INSTRUCTIONS TO FOLLOW >> Your answer should be an exact copy of the listing.

PROVIDED DATA >>
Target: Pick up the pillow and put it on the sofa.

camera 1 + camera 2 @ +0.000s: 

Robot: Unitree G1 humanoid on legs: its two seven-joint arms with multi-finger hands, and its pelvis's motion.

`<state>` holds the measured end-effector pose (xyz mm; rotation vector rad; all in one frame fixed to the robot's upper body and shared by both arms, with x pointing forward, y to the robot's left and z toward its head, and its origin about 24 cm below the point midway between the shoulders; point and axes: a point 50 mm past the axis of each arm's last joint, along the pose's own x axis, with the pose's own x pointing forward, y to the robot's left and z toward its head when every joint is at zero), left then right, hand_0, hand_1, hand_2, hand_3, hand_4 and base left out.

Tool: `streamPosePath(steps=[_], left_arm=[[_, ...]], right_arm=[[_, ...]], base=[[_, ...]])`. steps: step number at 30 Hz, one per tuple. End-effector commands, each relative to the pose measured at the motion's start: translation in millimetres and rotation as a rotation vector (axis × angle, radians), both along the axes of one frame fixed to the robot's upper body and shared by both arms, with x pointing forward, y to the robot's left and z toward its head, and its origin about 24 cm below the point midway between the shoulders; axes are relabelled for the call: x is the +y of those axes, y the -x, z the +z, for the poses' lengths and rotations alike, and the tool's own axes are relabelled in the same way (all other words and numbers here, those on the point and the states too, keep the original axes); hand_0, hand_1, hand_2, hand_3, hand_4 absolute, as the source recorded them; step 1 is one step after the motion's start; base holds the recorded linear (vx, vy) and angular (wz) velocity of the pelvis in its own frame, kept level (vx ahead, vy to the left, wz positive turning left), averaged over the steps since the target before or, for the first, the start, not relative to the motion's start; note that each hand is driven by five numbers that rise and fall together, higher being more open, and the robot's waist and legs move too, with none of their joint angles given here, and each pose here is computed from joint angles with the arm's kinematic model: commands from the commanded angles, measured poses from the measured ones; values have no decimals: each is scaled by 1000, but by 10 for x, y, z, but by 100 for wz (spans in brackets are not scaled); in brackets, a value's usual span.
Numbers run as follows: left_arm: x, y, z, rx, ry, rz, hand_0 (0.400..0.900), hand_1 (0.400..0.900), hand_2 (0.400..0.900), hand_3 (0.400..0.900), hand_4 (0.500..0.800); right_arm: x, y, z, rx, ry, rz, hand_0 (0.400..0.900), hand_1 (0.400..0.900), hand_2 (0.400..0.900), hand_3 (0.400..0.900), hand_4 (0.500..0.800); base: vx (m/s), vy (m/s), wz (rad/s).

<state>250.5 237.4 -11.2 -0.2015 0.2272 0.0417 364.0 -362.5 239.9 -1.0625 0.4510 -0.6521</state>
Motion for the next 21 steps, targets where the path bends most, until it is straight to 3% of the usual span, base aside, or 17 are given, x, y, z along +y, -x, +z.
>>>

RESULT BELOW >>
Target: Pick up the pillow and put it on the sofa.

camera 1 + camera 2 @ +0.000s: 

Robot: Unitree G1 humanoid on legs: its two seven-joint arms with multi-finger hands, and its pelvis's motion.

`<state>` holds the measured end-effector pose (xyz mm; rotation vector rad; all in one frame fixed to the robot's upper body and shared by both arms, with x pointing forward, y to the robot's left and z toward its head, and its origin about 24 cm below the point midway between the shoulders; point and axes: a point 50 mm past the axis of each arm's last joint, along the pose's own x axis, with the pose's own x pointing forward, y to the robot's left and z toward its head when every joint is at zero), left then right, hand_0, hand_1, hand_2, hand_3, hand_4 and base left out.

Tool: `streamPosePath(steps=[_], left_arm=[[_, ...]], right_arm=[[_, ...]], base=[[_, ...]])`. steps: step number at 30 Hz, one per tuple. End-effector commands, each relative to the pose measured at the motion's start: translation in millimetres and rotation as a rotation vector (axis × angle, radians), both along the axes of one frame fixed to the robot's upper body and shared by both arms, with x pointing forward, y to the robot's left and z toward its head, and its origin about 24 cm below the point midway between the shoulders; axes are relabelled for the call: x is the +y of those axes, y the -x, z the +z, for the poses' lengths and rotations alike, and the tool's own axes are relabelled in the same way (all other words and numbers here, those on the point and the states too, keep the original axes); hand_0, hand_1, hand_2, hand_3, hand_4 absolute, as the source recorded them; step 1 is one step after the motion's start; base holds the recorded linear (vx, vy) and angular (wz) velocity of the pelvis in its own frame, kept level (vx ahead, vy to the left, wz positive turning left), averaged over the steps since the target before or, for the first, the start, not relative to the motion's start; note that each hand is driven by five numbers that rise and fall together, higher being more open, and the robot's waist and legs move too, with none of their joint angles given here, and each pose here is computed from joint angles with the arm's kinematic model: commands from the commanded angles, measured poses from the measured ones; values have no decimals: each is scaled by 1000, but by 10 for x, y, z, but by 100 for wz (spans in brackets are not scaled); in brackets, a value's usual span.
Numbers run as follows: left_arm: x, y, z, rx, ry, rz, hand_0 (0.400..0.900), hand_1 (0.400..0.900), hand_2 (0.400..0.900), hand_3 (0.400..0.900), hand_4 (0.500..0.800); right_arm: x, y, z, rx, ry, rz, hand_0 (0.400..0.900), hand_1 (0.400..0.900), hand_2 (0.400..0.900), hand_3 (0.400..0.900), hand_4 (0.500..0.800); base: vx (m/s), vy (m/s), wz (rad/s).

<state>250.5 237.4 -11.2 -0.2015 0.2272 0.0417 364.0 -362.5 239.9 -1.0625 0.4510 -0.6521</state>
Motion for the next 21 steps, targets where the path bends most, until it is straight to 3% of the usual span, base aside, or 17 are given, x, y, z along +y, -x, +z.
>>>

The exercise asks for nothing more.